Stellar-mass black holes. Intermediate-mass black holes.
Supermassive black holes in the Milky Way and in other galaxies.
Physics of accretion, spherical accretion, accretion disks.
Observations of accreting neutron stars and black holes, spectral and temporal properties.
Clusters of galaxies.
Relativistic jets in AGN and gamma-ray bursts.
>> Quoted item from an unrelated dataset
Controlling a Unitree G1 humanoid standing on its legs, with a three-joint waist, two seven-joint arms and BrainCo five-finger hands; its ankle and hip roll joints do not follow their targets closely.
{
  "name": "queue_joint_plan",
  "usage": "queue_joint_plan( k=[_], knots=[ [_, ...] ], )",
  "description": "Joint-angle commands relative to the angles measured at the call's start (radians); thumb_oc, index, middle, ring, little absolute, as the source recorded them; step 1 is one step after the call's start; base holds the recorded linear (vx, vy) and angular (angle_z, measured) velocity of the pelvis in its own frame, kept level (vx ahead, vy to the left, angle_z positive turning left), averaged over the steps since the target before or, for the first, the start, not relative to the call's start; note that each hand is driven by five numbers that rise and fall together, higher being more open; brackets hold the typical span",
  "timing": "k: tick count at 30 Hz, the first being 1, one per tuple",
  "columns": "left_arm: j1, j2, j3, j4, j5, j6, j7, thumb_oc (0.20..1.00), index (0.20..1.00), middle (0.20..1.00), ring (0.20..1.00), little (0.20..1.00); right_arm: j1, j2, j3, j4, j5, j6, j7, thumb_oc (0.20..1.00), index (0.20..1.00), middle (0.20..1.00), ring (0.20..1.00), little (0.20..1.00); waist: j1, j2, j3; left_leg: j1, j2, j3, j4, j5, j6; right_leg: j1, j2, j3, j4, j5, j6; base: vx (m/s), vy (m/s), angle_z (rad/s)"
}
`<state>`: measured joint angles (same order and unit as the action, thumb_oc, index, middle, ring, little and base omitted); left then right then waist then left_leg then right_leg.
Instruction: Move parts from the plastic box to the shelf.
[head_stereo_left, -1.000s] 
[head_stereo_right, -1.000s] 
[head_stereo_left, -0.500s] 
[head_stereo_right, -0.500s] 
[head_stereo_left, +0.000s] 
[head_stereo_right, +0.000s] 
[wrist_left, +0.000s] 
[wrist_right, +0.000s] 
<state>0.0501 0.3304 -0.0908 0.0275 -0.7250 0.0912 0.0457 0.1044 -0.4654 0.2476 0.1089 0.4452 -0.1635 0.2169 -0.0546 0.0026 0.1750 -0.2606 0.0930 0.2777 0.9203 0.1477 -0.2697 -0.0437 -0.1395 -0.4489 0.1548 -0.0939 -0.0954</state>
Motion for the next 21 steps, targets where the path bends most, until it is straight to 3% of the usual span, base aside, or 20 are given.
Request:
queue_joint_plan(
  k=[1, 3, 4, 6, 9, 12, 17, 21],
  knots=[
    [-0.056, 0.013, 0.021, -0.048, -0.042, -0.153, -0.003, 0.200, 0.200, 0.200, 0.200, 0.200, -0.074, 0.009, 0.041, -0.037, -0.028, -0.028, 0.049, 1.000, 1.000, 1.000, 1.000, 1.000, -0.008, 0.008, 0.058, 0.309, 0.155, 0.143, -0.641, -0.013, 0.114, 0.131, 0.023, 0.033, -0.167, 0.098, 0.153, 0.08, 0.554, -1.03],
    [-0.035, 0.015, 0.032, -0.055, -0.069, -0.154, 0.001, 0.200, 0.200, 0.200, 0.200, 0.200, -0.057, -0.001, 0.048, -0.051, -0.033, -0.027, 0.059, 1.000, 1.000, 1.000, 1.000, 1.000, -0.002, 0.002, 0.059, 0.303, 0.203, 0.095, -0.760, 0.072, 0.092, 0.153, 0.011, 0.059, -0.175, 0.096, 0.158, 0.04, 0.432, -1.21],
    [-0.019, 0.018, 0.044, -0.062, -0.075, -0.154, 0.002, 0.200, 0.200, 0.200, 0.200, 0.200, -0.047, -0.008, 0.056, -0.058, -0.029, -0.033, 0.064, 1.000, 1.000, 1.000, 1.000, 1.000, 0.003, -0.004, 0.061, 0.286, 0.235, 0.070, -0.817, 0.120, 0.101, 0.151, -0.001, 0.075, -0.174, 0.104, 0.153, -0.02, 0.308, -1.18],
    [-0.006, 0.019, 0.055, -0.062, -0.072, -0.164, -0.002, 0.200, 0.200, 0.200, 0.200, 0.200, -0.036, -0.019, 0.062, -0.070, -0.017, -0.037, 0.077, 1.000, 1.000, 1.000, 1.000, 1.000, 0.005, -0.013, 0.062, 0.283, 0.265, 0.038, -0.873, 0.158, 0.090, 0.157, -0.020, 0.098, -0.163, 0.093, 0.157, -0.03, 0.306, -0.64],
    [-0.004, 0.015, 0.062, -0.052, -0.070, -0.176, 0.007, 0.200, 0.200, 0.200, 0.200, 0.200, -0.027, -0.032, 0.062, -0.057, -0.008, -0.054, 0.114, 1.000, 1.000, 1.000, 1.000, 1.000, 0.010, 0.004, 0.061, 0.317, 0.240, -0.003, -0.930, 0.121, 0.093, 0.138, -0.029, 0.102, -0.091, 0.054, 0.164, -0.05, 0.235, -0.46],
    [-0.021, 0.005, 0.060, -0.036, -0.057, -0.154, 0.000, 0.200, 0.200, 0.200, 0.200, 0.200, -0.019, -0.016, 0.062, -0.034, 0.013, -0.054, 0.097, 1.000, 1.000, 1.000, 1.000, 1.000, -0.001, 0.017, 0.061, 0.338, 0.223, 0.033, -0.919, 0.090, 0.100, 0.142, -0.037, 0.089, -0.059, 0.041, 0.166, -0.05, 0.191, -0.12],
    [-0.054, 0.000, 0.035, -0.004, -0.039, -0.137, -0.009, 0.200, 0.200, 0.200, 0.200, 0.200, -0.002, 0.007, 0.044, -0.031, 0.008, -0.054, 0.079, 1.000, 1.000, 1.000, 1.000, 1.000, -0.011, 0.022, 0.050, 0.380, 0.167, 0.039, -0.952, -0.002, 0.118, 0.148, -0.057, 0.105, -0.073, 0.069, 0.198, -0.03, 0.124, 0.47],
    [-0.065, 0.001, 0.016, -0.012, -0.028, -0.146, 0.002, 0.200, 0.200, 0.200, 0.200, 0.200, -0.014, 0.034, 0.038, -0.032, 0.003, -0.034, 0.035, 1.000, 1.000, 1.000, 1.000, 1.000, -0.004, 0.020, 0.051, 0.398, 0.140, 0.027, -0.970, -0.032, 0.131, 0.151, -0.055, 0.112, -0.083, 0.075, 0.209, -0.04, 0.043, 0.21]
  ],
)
X-ray and gamma-ray detectors. Main high-energy observatories.
Analysis of the archival X/gamma-ray data.
The course contains a number of demanding computer exercises and data analysis tasks.
Charles P.A., Seward F.D.: Exploring the X-ray Universe, Cambridge
Univ. Press, 1995
Frank J., King A., Raine D.: Accretion power in Astrophysics, 3rd
Cambridge Univ. Press, 2002.
The course consist of lectures (15-16), 7 home exercises, 3
data analysis exercises and a presentation.
Minimum 50% of exercises, data-analysis exercises, presentation,
and the final exam.
Compulsory problems (return by the deadline, => 30 % of the final
Lecture 1: September 15, Introduction +
Lecture 2: September 18, Formation of neutron stars
Lecture 3: September 19, Radio pulsars
Exercise session 1: September 22
Lecture 4: September 25, X-ray binaries
Lecture 5: September 26, X-ray binaries (cont.)
Exercise session 2: September 29
Lecture 6: October 2, Accreting millisecond pulsars
Lecture 7: October 3, X-ray bursts
Exercise session 3: October 6
Lecture 8: October 9, Spherical accretion
Lecture 9: October 10, Accretion disks
Data exercise 1: October 13
Lecture 10: October 16, Accretion disks (cont.)
Exercise session 4: October 17
Data exercise 2: October 20
Lecture 11: October 23, Spectral properties of accreting black holes and neutron stars
Lecture 12: October 24, Timing properties of accreting black holes and neutron stars
Exercise session 5: October 27
Presentations: October 30, in Tuorla
Exercise session 6: November 3
Lecture 13: November 6, Active galactic nuclei
Lecture 14: November 7, Jets from black holes
Data exercise 3: November 10
Exercise session 7: December 1 (10.15 in Tuorla)
Final exam: December 8 (10.00-13.00 in Tuorla)
Monday's and Tuesday's meetings are in room XVI and the Friday meeting is in room 109 in Quantum.